Tally up the lines below that include the word "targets". Answer with the number alone.
┌──
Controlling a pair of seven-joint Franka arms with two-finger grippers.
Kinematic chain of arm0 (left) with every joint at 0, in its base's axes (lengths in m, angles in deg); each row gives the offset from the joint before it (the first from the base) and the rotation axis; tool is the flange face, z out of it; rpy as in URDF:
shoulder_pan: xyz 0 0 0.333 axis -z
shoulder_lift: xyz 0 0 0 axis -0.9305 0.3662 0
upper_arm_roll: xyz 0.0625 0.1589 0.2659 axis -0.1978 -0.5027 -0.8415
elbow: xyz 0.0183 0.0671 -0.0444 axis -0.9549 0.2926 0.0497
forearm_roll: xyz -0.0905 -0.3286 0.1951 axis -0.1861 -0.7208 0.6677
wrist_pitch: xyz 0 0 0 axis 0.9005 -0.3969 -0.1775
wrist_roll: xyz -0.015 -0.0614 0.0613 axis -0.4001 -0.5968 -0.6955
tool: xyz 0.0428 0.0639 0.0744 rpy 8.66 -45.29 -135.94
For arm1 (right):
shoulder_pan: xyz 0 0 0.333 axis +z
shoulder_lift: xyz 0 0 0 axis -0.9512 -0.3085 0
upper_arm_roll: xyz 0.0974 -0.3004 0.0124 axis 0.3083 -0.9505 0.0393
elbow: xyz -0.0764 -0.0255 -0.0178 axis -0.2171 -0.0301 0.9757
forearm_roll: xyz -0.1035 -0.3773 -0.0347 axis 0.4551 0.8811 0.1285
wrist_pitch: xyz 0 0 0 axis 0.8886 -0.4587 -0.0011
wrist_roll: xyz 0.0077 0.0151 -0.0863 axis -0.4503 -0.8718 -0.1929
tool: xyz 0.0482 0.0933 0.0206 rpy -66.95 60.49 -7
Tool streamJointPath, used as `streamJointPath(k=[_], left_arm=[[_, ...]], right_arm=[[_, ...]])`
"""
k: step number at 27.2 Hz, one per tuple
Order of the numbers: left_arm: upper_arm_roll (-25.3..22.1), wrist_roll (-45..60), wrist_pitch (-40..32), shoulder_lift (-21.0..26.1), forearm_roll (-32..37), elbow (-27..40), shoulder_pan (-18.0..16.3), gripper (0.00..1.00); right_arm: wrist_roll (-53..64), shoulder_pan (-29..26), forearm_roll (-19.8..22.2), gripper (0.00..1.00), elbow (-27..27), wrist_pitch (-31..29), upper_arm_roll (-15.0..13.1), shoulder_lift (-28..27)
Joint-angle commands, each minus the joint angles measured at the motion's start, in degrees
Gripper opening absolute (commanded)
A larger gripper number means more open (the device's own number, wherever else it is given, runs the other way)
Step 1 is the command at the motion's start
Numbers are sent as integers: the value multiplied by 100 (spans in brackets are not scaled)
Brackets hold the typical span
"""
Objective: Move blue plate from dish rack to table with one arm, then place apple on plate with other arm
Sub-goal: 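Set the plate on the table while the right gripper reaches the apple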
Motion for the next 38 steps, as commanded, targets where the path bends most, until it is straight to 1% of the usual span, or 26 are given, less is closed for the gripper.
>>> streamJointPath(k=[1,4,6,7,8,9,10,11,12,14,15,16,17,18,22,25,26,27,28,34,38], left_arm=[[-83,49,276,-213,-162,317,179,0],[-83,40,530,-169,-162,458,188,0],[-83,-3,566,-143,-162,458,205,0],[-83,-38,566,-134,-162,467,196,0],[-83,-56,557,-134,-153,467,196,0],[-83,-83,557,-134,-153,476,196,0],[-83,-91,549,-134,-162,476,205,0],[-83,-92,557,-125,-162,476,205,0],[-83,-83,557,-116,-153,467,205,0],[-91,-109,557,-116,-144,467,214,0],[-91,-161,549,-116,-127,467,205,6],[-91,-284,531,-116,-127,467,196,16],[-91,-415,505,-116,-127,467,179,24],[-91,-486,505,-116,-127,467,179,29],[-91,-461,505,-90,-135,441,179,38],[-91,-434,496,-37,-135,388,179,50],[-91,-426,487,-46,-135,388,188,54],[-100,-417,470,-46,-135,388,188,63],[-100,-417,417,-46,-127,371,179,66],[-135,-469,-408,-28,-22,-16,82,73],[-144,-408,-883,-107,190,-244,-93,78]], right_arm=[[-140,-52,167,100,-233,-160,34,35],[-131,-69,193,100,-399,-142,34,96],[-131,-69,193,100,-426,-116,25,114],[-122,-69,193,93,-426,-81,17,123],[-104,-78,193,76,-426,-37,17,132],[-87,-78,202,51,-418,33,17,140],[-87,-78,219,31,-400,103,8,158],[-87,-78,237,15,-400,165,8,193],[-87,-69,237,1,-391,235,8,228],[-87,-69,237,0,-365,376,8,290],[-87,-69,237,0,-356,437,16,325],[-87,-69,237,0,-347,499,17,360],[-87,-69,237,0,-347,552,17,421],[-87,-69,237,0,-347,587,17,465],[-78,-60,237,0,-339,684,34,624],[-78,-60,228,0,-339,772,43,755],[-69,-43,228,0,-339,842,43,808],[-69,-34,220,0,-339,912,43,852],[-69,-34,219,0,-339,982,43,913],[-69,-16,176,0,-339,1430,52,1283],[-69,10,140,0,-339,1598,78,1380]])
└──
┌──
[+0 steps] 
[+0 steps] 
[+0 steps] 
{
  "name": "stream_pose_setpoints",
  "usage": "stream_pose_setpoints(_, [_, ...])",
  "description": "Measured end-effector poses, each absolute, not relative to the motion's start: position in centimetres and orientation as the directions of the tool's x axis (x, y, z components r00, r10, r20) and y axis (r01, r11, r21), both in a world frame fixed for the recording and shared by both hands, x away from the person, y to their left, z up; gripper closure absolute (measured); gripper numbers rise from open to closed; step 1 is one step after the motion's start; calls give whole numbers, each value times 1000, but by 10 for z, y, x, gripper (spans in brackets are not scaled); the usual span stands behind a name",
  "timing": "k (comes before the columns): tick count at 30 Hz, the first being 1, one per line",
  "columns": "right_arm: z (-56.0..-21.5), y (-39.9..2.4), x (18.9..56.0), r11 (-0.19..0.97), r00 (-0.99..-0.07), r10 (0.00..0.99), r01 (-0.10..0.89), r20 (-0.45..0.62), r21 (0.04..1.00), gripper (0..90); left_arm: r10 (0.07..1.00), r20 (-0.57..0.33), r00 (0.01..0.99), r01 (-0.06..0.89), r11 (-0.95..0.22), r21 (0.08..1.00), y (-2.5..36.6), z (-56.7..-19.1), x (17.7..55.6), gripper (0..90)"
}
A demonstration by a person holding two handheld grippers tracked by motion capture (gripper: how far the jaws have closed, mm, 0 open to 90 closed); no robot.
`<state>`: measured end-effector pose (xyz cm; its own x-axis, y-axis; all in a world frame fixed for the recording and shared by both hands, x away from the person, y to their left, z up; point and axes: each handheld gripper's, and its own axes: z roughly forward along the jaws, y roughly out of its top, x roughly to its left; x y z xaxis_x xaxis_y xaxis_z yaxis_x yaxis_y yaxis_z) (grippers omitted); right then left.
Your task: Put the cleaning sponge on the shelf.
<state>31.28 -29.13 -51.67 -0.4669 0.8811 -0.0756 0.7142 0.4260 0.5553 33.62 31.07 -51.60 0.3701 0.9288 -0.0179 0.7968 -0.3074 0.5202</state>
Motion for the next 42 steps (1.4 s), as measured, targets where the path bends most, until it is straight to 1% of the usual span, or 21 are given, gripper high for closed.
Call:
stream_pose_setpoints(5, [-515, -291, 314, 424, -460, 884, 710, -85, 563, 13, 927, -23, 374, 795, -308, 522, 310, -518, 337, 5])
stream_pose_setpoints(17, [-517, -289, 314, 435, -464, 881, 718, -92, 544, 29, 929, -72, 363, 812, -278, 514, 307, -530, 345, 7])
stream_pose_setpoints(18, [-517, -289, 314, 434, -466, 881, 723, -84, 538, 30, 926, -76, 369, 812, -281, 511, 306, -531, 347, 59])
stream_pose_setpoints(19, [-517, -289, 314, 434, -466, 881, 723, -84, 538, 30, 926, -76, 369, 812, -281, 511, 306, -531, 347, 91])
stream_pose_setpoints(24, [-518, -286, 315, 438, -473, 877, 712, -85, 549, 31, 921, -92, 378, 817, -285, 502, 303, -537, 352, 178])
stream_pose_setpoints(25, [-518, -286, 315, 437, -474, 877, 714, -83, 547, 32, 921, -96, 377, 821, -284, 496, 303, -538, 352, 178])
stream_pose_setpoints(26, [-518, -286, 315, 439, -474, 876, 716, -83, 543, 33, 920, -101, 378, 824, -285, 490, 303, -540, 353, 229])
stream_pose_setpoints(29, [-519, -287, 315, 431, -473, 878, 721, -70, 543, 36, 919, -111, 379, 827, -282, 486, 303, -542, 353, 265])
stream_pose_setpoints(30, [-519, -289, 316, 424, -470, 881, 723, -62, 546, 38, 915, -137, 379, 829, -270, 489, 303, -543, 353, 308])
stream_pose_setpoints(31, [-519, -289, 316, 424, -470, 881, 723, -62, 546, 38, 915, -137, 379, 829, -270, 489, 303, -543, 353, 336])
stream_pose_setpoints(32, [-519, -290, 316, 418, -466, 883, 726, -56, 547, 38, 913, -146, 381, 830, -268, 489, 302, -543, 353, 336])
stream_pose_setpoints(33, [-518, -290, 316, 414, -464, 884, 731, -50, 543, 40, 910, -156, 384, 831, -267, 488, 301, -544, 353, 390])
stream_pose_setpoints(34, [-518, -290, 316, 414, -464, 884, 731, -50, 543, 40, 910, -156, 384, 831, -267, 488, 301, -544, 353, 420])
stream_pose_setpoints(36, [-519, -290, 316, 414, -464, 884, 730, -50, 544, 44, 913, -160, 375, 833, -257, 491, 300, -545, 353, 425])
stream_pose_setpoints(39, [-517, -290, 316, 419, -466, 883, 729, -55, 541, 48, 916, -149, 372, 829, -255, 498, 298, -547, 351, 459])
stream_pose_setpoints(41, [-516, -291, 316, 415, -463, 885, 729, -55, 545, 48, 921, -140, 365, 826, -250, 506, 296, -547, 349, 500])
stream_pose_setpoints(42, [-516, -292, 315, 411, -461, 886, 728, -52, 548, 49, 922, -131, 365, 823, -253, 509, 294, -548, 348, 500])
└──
ANSWER SECTION>
2